⑵ 二步法：是先使酶与戊二醛反应,除去未反应的戊二醛，再使已“活化”的酶分子与抗体分子的氨基结合，最后加入少量的赖氨酸封闭被戊二醛激活的酶的残基。二步法操作：将10mg的酶溶于0.2ml含1.25%戊二醛的0.1mol/L pH6.8 PBS中室温放置18h，充分透析或以SephadexG₂₅柱除去未反应的戊二醛。加生理盐水至1ml然后加入1ml(含5mg)的抗体溶液和1ml 1Mol/L pH9.6碳酸盐缓冲液，混合后4℃冰箱放置24h，加入0.1ml 0.2mol/L赖氨酸，置室温2h，以0.15Mol/L pH7.2 PBS液充分透析，离心去沉淀，上清液即为酶结合物，再进一步以硫酸铵沉淀纯化后应用。AKP一般不采用二步法,而只用一步法。

改良HRP二步标记法：取HRP10mg溶于0.4ml,0.25Mol/L pH6.8PBS液中或0.05Mol/L pH9.6碳酸盐缓冲液中，加入25%戊二醛0.1ml，37℃温育2h后加入冰冷的分析纯的无水乙醇2ml，2 500r/min离心沉淀10min~15min，倾去溶液。沉淀以80%乙醇4ml~5ml混悬，同上离心，倾去乙醇，将管倒置，使乙醇充分流出。沉淀用1ml 0.05Mol/L pH9.6碳酸盐缓冲液溶解，加入0.5ml~1ml 抗IgG抗体溶液(含抗体15mg左右)，放在冰箱内过夜后，加KH₂PO₄，使近中性即可应用。

氧化法

采用过碘酸钠，过碘酸钠是强氧化剂，能将HRP的甘露糖部分(与酶活性无关的部分)的羟基氧化成醛基，然后与抗体的氨基结合,形成酶标抗体。
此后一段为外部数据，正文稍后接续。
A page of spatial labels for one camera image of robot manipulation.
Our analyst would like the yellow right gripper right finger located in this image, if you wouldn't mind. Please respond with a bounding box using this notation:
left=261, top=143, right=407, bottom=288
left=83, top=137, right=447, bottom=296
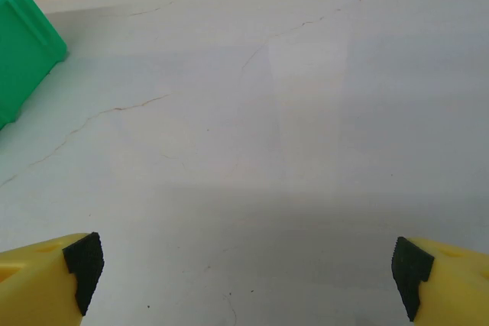
left=390, top=236, right=489, bottom=326

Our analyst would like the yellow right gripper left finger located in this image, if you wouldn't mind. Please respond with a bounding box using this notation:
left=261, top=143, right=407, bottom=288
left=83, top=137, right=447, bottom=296
left=0, top=231, right=105, bottom=326

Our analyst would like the green plastic bin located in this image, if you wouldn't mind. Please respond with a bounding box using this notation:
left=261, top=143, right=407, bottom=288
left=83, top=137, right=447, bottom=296
left=0, top=0, right=69, bottom=131

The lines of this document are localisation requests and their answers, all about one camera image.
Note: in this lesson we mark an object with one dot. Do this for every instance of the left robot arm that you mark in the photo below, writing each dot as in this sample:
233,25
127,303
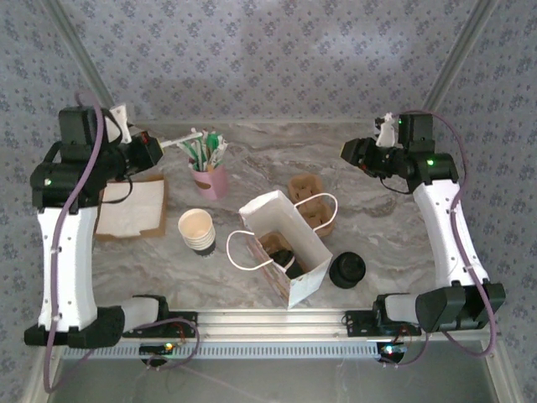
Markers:
67,260

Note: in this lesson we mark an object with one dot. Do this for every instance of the green white paper packet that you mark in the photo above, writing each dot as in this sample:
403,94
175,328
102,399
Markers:
189,151

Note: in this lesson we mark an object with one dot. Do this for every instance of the white paper napkins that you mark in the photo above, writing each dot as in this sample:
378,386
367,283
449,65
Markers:
138,210

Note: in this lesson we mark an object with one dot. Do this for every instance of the pink holder cup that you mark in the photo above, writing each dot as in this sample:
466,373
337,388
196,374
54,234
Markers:
210,184

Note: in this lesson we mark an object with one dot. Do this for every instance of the striped paper cup stack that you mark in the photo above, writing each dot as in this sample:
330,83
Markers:
199,241

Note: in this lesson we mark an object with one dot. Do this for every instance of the black cup lid stack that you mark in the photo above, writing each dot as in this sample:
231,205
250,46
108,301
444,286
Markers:
347,268

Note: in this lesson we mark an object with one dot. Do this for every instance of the small circuit board with light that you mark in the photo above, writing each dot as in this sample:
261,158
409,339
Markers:
155,348
392,349

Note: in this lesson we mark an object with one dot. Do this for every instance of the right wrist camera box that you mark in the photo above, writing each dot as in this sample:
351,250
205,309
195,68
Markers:
385,134

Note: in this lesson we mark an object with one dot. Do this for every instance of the aluminium table edge rail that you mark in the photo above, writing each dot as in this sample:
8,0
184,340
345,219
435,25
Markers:
293,122

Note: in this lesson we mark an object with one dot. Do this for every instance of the aluminium corner post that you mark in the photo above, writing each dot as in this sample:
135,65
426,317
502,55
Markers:
90,63
454,63

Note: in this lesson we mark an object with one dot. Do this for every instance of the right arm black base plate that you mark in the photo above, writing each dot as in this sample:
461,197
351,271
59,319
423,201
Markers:
356,323

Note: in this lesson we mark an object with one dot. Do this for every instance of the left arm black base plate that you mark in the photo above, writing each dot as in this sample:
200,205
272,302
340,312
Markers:
186,323

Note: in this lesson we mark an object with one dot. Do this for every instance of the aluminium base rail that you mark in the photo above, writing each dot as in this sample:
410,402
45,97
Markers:
272,321

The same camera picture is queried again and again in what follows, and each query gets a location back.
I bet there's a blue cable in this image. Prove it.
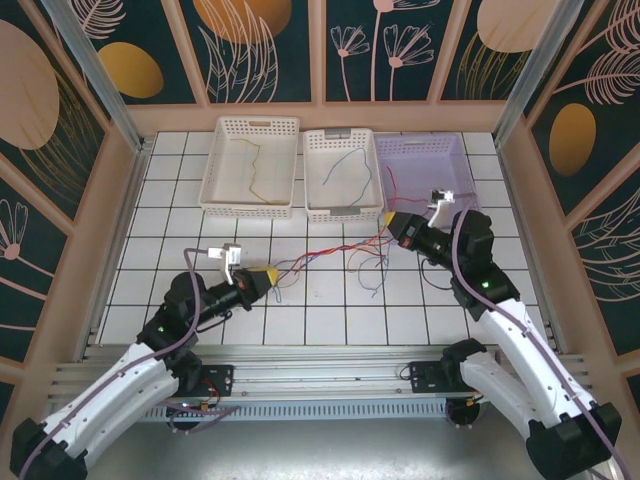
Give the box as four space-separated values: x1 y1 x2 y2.
322 146 376 209
344 242 392 301
271 254 306 305

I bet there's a red cable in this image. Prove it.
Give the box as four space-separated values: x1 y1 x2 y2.
385 168 434 209
277 233 394 281

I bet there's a yellow cable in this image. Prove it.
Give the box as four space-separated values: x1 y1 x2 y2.
231 138 282 205
349 238 387 274

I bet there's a purple perforated basket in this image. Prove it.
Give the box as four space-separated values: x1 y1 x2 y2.
373 131 485 216

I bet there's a large white perforated basket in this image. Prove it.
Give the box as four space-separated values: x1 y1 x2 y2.
198 115 302 221

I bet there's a grey metal sheet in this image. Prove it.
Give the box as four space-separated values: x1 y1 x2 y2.
47 417 601 480

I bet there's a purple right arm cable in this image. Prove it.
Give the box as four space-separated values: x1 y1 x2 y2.
452 192 632 480

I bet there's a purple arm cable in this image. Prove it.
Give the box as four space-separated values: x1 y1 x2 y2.
452 192 632 480
17 246 244 480

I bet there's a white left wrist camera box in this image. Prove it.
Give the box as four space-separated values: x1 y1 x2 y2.
207 241 246 286

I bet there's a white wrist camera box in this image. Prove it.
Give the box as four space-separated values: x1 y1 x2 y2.
426 187 460 227
207 241 246 286

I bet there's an aluminium side rail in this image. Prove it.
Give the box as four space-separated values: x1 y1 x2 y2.
492 139 569 357
78 142 154 362

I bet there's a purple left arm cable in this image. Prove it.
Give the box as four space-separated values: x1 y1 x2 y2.
17 246 244 480

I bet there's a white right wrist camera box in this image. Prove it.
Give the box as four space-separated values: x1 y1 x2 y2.
426 187 460 227

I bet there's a white basket with grey handles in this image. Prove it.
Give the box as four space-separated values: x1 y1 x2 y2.
302 127 385 225

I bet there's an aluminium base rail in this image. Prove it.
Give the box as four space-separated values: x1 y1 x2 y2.
47 343 594 401

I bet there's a small circuit board with wires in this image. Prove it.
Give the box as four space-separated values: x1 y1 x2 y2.
446 392 502 430
166 398 214 436

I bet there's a slotted grey cable duct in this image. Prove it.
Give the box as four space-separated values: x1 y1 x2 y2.
69 402 451 422

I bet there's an aluminium frame post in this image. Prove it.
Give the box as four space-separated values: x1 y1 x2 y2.
493 0 576 146
38 0 151 154

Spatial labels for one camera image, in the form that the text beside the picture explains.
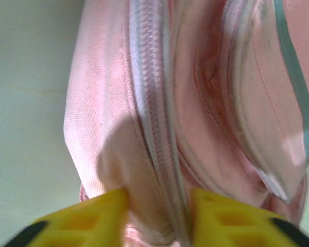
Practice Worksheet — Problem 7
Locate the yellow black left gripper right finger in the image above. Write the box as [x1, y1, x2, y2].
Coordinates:
[191, 189, 309, 247]

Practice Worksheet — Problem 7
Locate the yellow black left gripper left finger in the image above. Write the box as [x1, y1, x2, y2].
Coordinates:
[5, 189, 129, 247]

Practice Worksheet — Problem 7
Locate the pink student backpack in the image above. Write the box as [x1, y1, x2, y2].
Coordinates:
[63, 0, 309, 247]

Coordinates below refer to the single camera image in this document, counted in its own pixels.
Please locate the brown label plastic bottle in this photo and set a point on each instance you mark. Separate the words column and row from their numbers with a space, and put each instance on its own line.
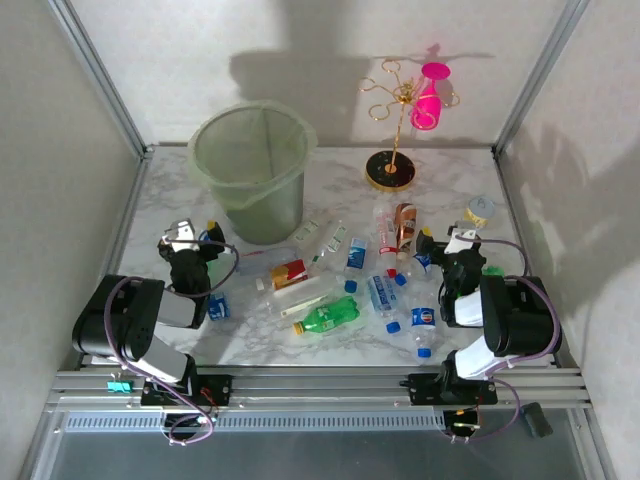
column 406, row 225

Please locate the green plastic bottle yellow cap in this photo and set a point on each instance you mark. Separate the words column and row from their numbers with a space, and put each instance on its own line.
column 330, row 315
column 492, row 271

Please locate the clear bottle red cap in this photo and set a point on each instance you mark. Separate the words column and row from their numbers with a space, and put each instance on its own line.
column 384, row 235

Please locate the clear water bottle blue label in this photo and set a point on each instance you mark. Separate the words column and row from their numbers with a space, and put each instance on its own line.
column 356, row 257
column 382, row 297
column 218, row 307

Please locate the Pepsi bottle blue label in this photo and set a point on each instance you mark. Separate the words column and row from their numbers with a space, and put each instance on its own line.
column 424, row 317

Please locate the bottle red yellow label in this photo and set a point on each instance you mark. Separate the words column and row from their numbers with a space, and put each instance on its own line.
column 290, row 272

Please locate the clear bottle green white label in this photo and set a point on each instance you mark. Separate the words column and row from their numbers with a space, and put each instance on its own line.
column 334, row 240
column 307, row 231

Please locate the large clear plastic bottle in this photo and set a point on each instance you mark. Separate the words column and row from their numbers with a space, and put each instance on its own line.
column 300, row 295

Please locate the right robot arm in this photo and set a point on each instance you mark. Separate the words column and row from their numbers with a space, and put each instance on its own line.
column 520, row 320

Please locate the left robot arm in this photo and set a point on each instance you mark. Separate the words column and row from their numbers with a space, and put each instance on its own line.
column 120, row 320

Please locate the translucent green waste bin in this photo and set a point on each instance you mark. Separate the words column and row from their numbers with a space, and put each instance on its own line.
column 270, row 220

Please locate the clear crushed Ganten bottle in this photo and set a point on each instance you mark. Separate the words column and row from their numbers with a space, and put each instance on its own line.
column 270, row 260

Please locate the tin can yellow label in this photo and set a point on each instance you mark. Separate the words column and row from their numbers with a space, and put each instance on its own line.
column 477, row 212

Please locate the pink wine glass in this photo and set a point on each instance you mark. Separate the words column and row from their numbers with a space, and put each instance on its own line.
column 427, row 110

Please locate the small black block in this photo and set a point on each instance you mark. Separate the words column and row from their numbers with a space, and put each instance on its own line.
column 535, row 420

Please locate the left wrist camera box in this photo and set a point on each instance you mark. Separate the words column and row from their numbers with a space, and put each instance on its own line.
column 181, row 232

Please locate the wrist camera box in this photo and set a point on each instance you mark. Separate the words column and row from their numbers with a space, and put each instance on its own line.
column 181, row 232
column 462, row 237

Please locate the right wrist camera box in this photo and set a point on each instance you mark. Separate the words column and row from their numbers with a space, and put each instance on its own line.
column 462, row 237

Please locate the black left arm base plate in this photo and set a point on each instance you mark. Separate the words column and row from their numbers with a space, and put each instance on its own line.
column 220, row 387

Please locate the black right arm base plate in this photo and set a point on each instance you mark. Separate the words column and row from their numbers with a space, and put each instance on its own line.
column 422, row 392

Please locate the aluminium mounting rail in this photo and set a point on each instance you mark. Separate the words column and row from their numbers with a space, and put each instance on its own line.
column 320, row 390

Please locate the aluminium enclosure frame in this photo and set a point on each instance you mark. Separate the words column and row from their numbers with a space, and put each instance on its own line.
column 98, row 70

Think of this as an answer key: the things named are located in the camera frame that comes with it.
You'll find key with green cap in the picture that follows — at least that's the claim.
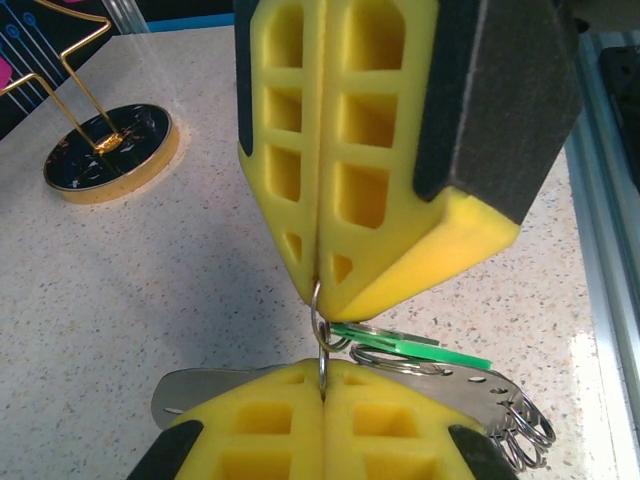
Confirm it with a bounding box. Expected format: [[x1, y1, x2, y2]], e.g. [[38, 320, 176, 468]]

（1）氧化法操作过程如下：将5mgHRP溶于新配制的1ml 0.30Mol/LpH8.1重碳酸钠中，加0.1 ml 1%氟二硝基苯(FDNB)无水乙醇溶液,在室温中混合后，再加入1ml 0.04Mol/L~0.08Mol/L过碘酸钠(NaIO₄)，置室温中轻搅30min，在溶液呈黄绿色时，加1ml 0.16Mol/L乙二醇溶液，在室温中放置1h，使氧化反应中止，然后在4℃中对0.10Mol/L pH 9.5重碳酸钠缓冲液透析，换液3次。在3ml HRP－醛基溶液中，加入5mg(溶于1ml的碳酸盐缓冲液中)，室温置2h~3h，加入5mg氢化硼钠(NaBH₄)，于4℃冰箱放置3h或过夜，然后用PBS液充分透析，离心去沉淀物。上清液即为酶结合物，纯化后使用。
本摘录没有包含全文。